8:29 PM, May 21, 2007  
naysue said...

I thought it was interesting to explore the fact that once Ellison distanced himself from his own blackness, that this is what caused his writing to reach a stand still of sorts.

For Ellison, it seemed as though his writing talent was a gift and a curse. Once he created his literary masterpiece the first time around...I mean...where could he go from there? What do you write after a novel like I.M.? How many authors experience that exact same thing today?
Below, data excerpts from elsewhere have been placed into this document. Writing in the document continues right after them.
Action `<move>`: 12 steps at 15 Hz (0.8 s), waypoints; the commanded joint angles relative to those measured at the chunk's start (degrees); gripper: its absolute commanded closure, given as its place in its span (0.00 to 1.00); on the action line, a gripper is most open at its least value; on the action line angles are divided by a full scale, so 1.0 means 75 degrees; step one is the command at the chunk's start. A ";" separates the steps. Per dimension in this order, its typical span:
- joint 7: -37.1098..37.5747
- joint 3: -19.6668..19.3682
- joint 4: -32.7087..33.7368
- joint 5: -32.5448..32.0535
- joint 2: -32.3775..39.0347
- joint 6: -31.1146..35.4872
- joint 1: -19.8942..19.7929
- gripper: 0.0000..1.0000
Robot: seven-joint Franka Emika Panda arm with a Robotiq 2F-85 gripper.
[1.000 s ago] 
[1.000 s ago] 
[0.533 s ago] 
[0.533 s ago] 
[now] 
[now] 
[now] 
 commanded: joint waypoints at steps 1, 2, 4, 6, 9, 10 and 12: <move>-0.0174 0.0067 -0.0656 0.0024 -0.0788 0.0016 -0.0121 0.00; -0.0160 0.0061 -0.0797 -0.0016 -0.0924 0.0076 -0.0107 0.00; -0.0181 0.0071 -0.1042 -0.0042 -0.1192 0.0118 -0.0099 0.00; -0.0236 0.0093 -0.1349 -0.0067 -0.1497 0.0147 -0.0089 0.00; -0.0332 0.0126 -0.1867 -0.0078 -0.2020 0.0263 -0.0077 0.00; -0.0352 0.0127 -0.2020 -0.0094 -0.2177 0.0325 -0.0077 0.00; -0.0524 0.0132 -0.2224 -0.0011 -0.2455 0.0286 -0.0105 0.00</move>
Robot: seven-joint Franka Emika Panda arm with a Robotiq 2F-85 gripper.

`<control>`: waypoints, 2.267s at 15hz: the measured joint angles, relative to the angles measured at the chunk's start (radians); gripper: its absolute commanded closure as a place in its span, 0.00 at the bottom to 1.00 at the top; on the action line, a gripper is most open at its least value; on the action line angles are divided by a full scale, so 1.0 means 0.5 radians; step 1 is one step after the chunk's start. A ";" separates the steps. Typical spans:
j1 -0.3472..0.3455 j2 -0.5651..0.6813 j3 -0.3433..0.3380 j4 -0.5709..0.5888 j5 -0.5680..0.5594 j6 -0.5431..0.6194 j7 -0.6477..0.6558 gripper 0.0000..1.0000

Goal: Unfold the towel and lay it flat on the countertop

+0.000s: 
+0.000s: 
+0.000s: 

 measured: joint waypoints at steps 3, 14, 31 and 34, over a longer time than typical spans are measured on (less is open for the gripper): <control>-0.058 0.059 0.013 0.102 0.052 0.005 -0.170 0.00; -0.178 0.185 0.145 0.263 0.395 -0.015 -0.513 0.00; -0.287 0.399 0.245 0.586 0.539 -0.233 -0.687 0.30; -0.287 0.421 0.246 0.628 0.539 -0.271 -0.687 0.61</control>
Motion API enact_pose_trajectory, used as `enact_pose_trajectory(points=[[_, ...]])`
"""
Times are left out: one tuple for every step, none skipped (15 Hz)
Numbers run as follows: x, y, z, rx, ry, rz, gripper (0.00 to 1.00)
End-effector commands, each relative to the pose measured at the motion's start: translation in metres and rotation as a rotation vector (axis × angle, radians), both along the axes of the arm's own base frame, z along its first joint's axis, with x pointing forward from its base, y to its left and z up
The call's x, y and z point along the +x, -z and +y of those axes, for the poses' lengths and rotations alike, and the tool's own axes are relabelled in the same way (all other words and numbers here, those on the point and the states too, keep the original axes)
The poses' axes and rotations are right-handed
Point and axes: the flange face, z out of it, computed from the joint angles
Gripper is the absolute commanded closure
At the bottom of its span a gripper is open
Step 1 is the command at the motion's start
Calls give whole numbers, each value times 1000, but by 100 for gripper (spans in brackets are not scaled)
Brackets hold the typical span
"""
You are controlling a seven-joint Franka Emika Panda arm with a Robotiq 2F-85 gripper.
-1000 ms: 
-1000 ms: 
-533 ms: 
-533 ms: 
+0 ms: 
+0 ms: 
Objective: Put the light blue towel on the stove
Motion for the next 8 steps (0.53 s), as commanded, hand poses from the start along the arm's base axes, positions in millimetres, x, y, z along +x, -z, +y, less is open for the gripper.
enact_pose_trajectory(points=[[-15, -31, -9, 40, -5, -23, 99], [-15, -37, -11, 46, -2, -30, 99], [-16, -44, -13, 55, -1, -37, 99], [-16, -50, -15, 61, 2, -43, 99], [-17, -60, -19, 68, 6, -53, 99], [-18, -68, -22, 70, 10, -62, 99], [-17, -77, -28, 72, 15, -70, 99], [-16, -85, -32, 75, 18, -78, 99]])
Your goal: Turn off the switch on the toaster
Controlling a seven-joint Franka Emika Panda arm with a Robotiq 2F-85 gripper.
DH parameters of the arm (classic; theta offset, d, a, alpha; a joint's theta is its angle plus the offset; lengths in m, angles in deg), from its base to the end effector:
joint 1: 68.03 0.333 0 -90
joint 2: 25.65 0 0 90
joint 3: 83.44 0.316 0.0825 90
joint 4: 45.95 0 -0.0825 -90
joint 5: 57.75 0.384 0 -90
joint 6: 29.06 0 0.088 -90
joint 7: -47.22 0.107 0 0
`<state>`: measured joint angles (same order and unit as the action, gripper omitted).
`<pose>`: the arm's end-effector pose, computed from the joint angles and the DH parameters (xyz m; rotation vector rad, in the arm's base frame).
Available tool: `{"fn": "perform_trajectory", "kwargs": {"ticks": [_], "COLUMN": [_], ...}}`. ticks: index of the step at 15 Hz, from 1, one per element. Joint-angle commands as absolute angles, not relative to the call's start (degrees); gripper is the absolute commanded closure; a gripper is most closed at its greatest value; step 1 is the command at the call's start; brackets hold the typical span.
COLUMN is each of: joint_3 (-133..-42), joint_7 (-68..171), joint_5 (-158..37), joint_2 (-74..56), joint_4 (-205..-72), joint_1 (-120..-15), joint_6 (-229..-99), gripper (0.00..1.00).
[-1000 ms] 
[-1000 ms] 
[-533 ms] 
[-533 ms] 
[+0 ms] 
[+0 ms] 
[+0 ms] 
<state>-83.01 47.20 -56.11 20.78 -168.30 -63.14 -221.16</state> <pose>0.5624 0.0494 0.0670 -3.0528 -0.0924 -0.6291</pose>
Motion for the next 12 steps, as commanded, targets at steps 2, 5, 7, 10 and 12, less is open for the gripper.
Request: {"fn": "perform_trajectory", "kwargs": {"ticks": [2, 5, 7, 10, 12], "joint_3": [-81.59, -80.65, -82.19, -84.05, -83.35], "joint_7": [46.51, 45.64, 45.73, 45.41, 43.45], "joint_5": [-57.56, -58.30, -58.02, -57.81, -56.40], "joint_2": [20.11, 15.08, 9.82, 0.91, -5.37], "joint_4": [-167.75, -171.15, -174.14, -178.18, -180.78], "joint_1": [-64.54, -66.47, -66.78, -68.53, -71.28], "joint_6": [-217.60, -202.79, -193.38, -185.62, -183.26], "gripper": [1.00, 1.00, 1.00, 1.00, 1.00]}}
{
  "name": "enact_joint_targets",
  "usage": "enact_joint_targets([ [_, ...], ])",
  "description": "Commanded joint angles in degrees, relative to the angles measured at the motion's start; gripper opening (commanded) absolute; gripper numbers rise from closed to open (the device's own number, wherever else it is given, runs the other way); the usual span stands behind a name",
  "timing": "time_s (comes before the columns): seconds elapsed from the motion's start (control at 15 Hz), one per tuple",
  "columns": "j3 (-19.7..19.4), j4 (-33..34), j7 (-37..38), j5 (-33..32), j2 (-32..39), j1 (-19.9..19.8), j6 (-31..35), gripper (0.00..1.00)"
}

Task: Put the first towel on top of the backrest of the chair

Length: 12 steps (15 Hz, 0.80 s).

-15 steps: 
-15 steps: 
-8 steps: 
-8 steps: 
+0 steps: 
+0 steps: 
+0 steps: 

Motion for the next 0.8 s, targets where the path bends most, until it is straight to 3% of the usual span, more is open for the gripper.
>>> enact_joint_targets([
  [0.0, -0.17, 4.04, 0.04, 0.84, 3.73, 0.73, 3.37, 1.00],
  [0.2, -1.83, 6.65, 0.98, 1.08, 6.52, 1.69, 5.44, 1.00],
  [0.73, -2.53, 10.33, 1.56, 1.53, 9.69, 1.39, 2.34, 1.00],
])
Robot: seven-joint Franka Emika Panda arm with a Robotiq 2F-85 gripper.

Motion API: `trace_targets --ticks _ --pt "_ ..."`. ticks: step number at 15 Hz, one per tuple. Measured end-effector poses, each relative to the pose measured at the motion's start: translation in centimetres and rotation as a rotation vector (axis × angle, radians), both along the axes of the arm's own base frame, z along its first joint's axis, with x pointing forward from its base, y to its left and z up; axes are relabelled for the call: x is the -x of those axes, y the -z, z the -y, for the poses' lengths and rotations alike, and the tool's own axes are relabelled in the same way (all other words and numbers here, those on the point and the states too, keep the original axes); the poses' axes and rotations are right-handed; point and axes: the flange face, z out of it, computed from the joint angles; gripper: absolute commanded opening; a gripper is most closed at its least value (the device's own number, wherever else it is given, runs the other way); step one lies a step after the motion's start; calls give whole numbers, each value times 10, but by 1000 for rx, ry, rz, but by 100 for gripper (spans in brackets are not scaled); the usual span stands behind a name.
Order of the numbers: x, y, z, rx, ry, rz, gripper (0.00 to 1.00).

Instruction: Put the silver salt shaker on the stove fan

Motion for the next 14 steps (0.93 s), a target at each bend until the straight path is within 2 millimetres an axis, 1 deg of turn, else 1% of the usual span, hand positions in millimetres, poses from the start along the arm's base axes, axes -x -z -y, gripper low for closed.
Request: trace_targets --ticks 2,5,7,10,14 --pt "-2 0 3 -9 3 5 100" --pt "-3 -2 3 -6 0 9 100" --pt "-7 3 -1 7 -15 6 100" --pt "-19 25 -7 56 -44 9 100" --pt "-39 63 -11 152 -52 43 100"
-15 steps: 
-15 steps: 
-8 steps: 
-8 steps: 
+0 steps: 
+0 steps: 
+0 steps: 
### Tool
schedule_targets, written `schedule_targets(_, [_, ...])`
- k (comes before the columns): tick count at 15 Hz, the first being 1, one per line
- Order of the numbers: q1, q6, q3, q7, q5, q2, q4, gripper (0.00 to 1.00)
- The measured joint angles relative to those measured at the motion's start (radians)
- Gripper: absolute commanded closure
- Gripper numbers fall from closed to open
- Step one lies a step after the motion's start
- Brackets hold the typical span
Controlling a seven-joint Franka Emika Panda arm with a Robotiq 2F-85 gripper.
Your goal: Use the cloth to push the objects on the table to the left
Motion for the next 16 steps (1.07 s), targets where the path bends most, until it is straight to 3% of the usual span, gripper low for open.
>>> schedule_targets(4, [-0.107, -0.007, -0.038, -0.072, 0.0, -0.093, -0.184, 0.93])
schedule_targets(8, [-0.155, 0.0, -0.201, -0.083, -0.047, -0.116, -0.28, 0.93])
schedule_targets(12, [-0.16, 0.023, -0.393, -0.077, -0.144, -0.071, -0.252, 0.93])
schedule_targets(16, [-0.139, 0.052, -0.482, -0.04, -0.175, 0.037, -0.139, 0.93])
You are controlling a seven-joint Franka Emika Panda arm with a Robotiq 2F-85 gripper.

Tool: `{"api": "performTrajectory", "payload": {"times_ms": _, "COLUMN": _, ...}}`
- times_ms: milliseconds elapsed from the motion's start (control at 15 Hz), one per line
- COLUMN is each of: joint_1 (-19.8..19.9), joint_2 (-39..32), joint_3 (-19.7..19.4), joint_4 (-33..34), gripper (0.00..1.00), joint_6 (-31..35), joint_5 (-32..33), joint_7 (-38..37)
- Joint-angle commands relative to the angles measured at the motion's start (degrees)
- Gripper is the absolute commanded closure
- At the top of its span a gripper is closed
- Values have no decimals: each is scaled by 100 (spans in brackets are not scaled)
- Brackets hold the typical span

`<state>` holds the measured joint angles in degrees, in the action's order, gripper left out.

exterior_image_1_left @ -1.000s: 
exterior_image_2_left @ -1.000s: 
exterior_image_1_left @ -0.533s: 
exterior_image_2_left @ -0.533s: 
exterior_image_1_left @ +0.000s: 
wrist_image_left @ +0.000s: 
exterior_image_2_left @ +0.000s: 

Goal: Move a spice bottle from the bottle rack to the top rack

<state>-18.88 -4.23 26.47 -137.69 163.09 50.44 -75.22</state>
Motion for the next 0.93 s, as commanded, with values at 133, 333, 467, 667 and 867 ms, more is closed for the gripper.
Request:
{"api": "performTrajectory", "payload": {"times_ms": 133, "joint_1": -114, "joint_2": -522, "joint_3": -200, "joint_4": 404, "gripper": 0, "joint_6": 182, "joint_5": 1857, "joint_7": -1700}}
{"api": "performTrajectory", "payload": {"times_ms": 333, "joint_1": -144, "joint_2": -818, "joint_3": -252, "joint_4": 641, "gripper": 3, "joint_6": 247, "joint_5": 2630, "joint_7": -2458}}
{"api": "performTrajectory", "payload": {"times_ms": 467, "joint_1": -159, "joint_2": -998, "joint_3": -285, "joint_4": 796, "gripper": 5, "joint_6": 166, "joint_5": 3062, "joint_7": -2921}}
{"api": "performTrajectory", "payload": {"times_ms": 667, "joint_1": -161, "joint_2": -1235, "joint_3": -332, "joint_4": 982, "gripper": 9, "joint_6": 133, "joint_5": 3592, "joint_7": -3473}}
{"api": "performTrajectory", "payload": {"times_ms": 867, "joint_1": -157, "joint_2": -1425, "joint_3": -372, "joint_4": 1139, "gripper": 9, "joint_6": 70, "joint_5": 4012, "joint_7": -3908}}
The Dr. Bledsoe comparison in the NYT article was a bit much though. I wonder how Ellison would feel about that?

1:32 PM, May 22, 2007  
naysue said...

I also thought it was funny to see your post right after posting the NYT article my boyfriend sent to me earlier today. I promise I didn't bite off of you. :-)

1:33 PM, May 22, 2007  
Submariner said...

Mat, I disagree with your impression. I'm in the middle of reading Rampersad's bio and I think he gives Ellison a nuanced and sensitive portrayal. He reveals a brother who has the courage to match his ambition. He also shows us a tortured soul trying to stake his claim to western intellectual heritage without rejecting his black American folk tradition, unlike Richard Wright. I will confess that I'm simply a reader and I don't possess the literary acumen that you have. I saved the the reviews from the New York Times and Harper's until after I've done the reading. And I plan to follow up by reading Lawrence Jackson's bio of Ellison that came out in 2002.
Naysue, I will agree that Ellison was never able to follow up with another novel. But he has a fine assemblage of short stories and his collection of literary, musical, and cultural criticisms is vast and deep. These works are still relevant and fresh after all these years. He also maintained an extensive corespondence with Albert Murray that's dope. So his writing just took on a different form. I think he along with the public was expecting another James Joyce, but what we got was something else but nonetheless just as valuable and brilliant.

4:34 PM, May 22, 2007  
olufunke grace bankole said...

dwayne,

your post reminds me of an interview andrea sachs conducted with uzodinma iweala. in it, iweala relates a conversation he had with salman rushdie in which rushdie said to him, regarding literary criticism: "if you believe them when they say you're good, then you have to believe them when they say you're bad."

mat,

my thought is that a writer's life away from the page is what it is. no biographer's assessment changes what is, however unflattering/laudatory the portrayal.

10:58 PM, May 22, 2007  
Rosanna said...

Hey, you never know. Maybe one of your demented fans will write your biography and publish it on Lulu.com. And as far as biographies go, at the end of the day what difference does it make? If I really like someone's novel,and then I find out they were a big turd in their personal life I will still like their novel. I just may not want to hang out with them.

12:22 PM, May 23, 2007  
Mat Johnson said...

Thanks everyone for the points. Naysue your blog is so cool. Submarinor, I'm not sure we can disagree yet, since I'm referring solely to the reviews which you haven't read, and your referring solely to the book which I haven't read. I'm happy to hear that the book is an interesting read; I been shocked if it wasn't. Rampersad is a very talented writer.